Title: Highly imbalanced classification using improved rotation forests
Authors: Xiaonan Fang; Xiyuan Zheng; Yanyan Tan; Huaxiang Zhang
Addresses: Department of Information Science and Engineering, Shandong Provincial Key Laboratory for Novel Distributed Computer Software Technology, Shandong Normal University, Jinan, China ' Department of Information Science and Engineering, Shandong Provincial Key Laboratory for Novel Distributed Computer Software Technology, Shandong Normal University, Jinan, China ' Department of Information Science and Engineering, Shandong Provincial Key Laboratory for Novel Distributed Computer Software Technology, Shandong Normal University, Jinan, China ' Department of Information Science and Engineering, Shandong Provincial Key Laboratory for Novel Distributed Computer Software Technology, Shandong Normal University, Jinan, China
Abstract: Imbalanced data classification is a challenging problem in data mining. It happens in many real-world applications and has attracted growing attentions from researchers. This issue occurs when the number of one class is much higher than the other class. Ensemble of classifiers has been well known as an effective solution. Then, two novel ensemble algorithms (RUROForest and SROForest) based on rotation forests are proposed for solving highly imbalanced problems. Random under-sampling or SMOTE approaches are combined with rotation forest in the proposed algorithms, which balance the uneven distribution of data sets and keep the diversity of single classifier as well. Focused on two-class highly imbalanced problems, 22 relevant data sets are performed in experiments.
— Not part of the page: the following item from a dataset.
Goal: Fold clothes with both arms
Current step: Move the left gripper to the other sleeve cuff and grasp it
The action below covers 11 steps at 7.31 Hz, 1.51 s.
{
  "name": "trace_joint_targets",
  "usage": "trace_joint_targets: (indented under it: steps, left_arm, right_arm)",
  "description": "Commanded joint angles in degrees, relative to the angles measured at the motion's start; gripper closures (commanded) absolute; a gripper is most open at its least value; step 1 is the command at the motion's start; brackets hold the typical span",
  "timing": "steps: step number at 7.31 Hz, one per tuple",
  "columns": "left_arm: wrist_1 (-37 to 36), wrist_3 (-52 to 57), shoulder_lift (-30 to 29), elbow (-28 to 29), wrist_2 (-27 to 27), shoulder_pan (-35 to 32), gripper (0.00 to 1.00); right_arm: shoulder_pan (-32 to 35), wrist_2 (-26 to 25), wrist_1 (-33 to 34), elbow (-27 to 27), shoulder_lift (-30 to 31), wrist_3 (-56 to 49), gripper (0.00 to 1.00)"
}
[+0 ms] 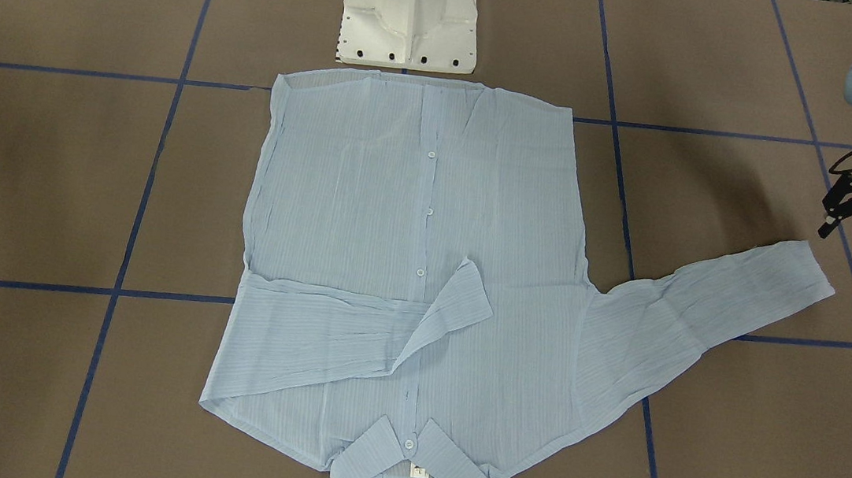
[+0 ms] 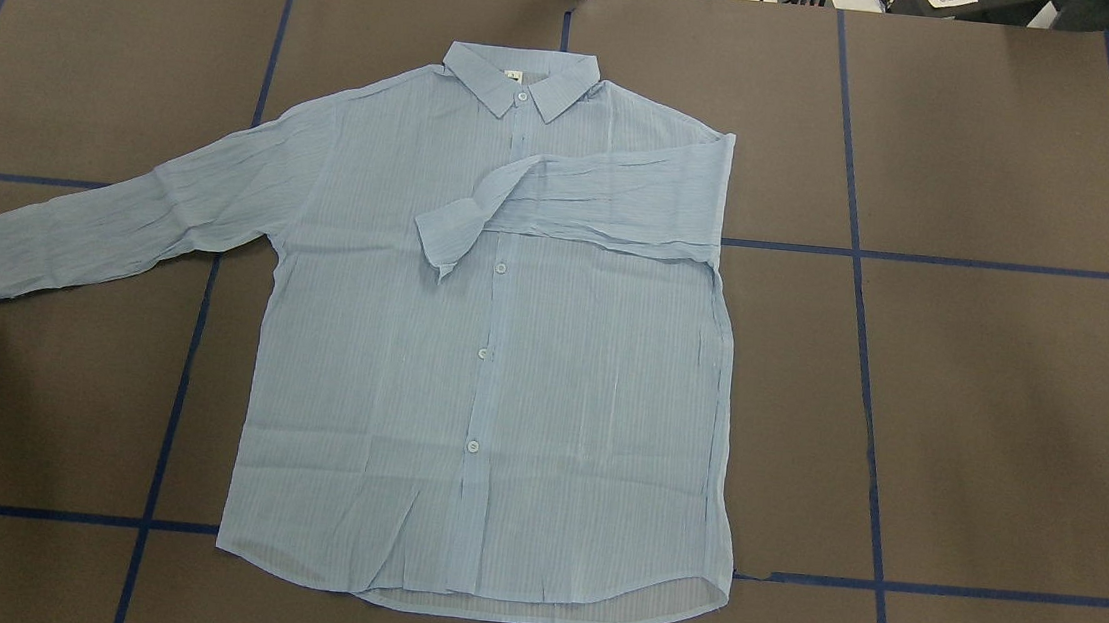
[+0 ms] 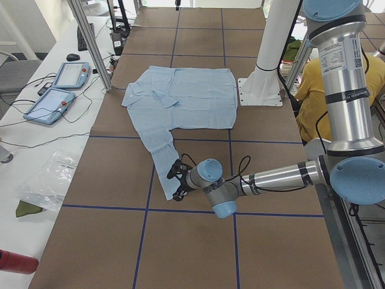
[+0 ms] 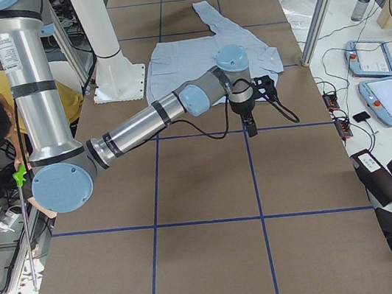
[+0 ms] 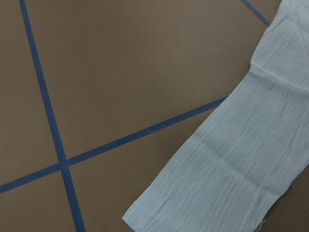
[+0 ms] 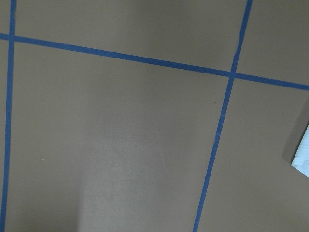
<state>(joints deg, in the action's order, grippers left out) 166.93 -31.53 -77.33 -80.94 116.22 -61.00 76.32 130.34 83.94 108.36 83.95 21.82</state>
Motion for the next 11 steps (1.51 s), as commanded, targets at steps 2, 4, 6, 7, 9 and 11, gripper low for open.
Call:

Experimental results and statistical analyses show that our proposed methods overtake the state-of-the-art ensemble methods on the most widely used imbalanced measure criterion AUC.
Keywords: ensemble learning; imbalanced data sets; rotation forests; SMOTE; random under-sampling; imbalanced classification; data mining.
DOI: 10.1504/IJWMC.2016.075233
International Journal of Wireless and Mobile Computing, 2016 Vol.10 No.1, pp.35 - 41
Received: 23 Jul 2015
Accepted: 01 Sep 2015
Published online: 08 Mar 2016 *